> **PROBLEM DESCRIPTION**:
Set down the lines below exactly as they stand, please. Go from the first through the one containing "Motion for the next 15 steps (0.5".

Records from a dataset
━━━━━━━━━━━━━━━━

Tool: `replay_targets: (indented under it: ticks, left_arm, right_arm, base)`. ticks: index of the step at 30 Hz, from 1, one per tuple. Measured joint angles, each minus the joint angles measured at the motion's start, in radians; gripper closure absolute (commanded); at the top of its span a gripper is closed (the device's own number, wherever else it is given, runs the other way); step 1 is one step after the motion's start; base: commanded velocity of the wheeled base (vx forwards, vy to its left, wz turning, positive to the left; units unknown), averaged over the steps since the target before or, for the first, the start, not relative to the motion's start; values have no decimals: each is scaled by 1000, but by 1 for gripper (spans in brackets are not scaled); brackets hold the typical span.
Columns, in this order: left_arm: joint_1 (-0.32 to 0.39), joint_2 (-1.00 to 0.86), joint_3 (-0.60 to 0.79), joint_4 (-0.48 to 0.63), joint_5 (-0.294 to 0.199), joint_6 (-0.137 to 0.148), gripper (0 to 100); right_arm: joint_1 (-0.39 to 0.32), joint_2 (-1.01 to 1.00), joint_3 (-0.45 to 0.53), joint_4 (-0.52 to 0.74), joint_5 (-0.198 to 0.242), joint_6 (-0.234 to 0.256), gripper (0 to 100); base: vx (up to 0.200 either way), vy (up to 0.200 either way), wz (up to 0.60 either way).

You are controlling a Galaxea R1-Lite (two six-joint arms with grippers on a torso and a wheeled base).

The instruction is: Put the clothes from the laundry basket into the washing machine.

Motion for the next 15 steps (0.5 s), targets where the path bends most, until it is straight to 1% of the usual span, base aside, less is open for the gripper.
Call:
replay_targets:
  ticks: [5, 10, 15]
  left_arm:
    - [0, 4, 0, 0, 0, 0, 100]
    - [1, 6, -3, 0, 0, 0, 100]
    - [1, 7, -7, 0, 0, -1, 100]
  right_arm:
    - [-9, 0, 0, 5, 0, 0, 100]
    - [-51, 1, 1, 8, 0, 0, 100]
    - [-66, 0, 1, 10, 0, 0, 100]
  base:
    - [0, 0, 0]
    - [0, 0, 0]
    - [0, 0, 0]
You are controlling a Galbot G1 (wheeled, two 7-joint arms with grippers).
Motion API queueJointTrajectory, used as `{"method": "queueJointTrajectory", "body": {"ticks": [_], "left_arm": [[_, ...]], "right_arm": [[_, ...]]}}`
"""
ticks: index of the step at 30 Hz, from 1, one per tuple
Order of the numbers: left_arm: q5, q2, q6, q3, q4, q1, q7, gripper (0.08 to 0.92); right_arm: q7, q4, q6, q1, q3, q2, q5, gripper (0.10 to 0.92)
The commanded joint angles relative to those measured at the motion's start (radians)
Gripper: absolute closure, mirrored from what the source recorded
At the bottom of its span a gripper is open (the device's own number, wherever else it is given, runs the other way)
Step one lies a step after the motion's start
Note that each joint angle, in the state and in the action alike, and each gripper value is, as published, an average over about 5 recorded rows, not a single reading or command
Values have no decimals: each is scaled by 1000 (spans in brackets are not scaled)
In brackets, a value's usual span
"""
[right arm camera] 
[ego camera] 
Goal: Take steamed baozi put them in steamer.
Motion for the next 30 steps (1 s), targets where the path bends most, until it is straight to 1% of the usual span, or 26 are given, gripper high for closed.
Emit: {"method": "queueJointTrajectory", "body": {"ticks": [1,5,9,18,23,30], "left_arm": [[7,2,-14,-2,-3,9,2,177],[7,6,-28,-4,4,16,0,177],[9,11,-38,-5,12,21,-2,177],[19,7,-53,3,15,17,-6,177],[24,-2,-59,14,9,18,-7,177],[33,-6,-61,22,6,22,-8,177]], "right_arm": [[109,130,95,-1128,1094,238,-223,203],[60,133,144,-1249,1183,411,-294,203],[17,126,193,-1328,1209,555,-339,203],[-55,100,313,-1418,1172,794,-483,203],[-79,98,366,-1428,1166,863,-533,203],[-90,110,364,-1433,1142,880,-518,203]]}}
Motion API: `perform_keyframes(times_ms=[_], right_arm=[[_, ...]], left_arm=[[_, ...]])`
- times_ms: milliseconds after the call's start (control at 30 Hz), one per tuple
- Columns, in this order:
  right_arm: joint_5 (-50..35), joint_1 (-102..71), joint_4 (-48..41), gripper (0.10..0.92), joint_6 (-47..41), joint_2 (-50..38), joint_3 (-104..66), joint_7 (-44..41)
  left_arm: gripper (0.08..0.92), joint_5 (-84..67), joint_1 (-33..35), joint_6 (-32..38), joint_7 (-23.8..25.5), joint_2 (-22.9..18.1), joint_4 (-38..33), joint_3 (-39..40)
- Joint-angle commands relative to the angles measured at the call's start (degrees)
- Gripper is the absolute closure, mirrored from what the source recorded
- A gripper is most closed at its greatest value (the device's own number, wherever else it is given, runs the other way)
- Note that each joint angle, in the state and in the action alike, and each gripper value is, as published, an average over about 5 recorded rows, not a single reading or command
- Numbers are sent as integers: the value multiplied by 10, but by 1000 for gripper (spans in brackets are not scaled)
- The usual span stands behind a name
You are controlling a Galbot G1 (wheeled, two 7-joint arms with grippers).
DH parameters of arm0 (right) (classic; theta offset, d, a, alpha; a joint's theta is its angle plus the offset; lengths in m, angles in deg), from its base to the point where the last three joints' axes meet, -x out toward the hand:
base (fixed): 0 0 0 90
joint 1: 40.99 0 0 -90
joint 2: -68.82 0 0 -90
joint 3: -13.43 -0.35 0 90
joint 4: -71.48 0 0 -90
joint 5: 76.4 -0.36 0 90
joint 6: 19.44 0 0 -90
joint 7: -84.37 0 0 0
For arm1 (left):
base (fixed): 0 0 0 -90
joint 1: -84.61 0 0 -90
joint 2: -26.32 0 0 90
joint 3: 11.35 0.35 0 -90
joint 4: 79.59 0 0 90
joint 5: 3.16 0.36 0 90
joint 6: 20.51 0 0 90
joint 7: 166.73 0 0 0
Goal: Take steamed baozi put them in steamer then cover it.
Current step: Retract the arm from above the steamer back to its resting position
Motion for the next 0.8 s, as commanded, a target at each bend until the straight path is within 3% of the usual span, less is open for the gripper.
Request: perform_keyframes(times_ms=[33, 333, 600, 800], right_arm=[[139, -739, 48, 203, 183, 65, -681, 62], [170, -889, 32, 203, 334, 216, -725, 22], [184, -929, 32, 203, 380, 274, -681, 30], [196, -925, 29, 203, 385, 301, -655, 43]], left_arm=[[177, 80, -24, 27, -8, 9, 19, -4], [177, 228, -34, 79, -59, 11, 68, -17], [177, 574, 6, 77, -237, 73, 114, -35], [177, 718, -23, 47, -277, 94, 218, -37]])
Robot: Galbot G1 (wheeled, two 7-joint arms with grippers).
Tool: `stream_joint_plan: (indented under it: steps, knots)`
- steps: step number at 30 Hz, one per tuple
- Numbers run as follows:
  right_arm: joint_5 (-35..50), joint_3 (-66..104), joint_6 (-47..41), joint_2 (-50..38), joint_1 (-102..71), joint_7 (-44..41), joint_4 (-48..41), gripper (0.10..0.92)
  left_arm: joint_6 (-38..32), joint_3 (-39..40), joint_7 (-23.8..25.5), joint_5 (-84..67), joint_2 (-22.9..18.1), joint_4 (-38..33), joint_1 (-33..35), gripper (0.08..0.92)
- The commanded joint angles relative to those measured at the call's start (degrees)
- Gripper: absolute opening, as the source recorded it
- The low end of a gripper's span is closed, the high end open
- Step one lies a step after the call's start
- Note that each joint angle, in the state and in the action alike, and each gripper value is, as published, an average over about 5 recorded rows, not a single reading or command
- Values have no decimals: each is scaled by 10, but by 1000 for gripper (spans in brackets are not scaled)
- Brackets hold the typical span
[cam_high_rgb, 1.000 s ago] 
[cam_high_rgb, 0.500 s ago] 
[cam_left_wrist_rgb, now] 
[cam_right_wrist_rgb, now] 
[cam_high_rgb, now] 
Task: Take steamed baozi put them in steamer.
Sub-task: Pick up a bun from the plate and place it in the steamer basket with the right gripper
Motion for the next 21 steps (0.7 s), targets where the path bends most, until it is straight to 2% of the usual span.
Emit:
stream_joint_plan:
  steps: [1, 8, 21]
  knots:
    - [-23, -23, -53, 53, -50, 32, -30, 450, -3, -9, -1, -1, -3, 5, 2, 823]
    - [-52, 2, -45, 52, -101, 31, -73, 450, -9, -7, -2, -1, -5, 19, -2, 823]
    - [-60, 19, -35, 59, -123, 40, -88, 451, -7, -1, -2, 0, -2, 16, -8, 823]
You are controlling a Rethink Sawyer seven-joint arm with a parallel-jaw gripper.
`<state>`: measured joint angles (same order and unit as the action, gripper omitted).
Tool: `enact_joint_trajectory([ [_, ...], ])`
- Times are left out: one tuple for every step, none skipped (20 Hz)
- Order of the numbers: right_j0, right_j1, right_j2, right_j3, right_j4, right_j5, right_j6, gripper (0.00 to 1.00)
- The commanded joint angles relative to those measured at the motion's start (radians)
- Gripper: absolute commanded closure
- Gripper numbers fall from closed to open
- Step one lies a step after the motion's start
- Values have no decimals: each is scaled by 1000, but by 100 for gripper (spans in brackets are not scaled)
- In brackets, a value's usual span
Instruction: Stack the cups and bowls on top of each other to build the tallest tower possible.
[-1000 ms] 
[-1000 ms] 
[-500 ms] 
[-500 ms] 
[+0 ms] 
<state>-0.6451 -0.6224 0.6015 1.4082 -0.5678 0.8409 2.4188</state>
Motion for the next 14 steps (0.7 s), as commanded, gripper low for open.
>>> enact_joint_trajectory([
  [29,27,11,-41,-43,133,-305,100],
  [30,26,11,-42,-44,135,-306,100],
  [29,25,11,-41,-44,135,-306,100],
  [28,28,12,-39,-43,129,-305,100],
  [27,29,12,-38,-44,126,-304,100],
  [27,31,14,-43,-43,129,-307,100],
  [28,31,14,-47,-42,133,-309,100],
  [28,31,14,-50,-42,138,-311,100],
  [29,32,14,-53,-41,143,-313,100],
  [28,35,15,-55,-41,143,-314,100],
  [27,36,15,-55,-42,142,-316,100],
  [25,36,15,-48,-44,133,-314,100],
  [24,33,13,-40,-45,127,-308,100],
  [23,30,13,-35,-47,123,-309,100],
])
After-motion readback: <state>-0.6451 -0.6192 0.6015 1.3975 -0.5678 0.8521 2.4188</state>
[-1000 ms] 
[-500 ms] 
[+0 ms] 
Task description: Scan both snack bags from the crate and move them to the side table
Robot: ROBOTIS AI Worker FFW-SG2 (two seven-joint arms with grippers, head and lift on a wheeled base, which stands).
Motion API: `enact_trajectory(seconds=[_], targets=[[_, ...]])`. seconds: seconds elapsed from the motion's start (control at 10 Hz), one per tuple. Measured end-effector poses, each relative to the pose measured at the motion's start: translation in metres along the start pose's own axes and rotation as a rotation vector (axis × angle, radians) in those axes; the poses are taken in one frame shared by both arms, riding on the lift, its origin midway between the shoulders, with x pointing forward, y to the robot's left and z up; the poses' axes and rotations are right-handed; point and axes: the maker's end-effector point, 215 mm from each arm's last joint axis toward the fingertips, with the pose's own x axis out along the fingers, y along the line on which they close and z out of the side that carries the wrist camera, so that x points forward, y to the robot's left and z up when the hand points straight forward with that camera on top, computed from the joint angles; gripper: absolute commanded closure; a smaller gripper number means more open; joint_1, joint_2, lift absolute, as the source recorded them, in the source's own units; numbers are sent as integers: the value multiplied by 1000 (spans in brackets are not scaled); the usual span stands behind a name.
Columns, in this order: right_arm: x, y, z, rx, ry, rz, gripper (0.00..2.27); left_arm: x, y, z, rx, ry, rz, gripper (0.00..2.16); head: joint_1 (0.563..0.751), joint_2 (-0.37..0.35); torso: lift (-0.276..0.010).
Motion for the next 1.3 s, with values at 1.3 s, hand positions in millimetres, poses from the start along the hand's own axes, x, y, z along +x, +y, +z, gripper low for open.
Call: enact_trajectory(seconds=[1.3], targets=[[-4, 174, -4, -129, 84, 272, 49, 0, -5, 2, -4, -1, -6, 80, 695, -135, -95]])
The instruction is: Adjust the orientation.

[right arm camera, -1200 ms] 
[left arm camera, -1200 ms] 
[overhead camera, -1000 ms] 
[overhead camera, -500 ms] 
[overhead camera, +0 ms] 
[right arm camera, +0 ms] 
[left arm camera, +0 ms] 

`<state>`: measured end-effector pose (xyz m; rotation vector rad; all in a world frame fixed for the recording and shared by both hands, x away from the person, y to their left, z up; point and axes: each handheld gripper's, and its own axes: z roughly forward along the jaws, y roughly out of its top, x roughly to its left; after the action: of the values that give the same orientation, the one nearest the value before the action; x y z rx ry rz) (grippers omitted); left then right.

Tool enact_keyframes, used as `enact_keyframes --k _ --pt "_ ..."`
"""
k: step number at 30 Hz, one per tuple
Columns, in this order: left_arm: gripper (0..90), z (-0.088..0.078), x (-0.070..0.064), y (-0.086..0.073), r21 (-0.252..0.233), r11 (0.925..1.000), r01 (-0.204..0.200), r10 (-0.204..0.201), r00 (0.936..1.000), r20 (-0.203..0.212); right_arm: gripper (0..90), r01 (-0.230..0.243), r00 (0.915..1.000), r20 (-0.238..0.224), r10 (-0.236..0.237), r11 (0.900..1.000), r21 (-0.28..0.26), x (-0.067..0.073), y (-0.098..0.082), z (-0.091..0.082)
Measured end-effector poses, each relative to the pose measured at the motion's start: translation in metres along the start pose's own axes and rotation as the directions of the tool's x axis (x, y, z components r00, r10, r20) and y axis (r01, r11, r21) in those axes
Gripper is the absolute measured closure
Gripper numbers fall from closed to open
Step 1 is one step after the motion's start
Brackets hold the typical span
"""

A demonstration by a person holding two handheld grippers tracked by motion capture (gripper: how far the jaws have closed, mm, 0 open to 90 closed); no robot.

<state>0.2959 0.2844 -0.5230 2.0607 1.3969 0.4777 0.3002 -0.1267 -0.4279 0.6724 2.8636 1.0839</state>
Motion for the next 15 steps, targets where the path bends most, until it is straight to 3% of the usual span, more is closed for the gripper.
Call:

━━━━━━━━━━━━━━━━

> **WRITTEN RESPONSE**:
Tool: `replay_targets: (indented under it: ticks, left_arm, right_arm, base)`. ticks: index of the step at 30 Hz, from 1, one per tuple. Measured joint angles, each minus the joint angles measured at the motion's start, in radians; gripper closure absolute (commanded); at the top of its span a gripper is closed (the device's own number, wherever else it is given, runs the other way); step 1 is one step after the motion's start; base: commanded velocity of the wheeled base (vx forwards, vy to its left, wz turning, positive to the left; units unknown), averaged over the steps since the target before or, for the first, the start, not relative to the motion's start; values have no decimals: each is scaled by 1000, but by 1 for gripper (spans in brackets are not scaled); brackets hold the typical span.
Columns, in this order: left_arm: joint_1 (-0.32 to 0.39), joint_2 (-1.00 to 0.86), joint_3 (-0.60 to 0.79), joint_4 (-0.48 to 0.63), joint_5 (-0.294 to 0.199), joint_6 (-0.137 to 0.148), gripper (0 to 100); right_arm: joint_1 (-0.39 to 0.32), joint_2 (-1.01 to 1.00), joint_3 (-0.45 to 0.53), joint_4 (-0.52 to 0.74), joint_5 (-0.198 to 0.242), joint_6 (-0.234 to 0.256), gripper (0 to 100); base: vx (up to 0.200 either way), vy (up to 0.200 either way), wz (up to 0.60 either way).

You are controlling a Galaxea R1-Lite (two six-joint arms with grippers on a torso and a wheeled base).

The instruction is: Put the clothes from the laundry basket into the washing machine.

Motion for the next 15 steps (0.5 s), targets where the path bends most, until it is straight to 1% of the usual span, base aside, less is open for the gripper.

Nothing more remains for this exercise.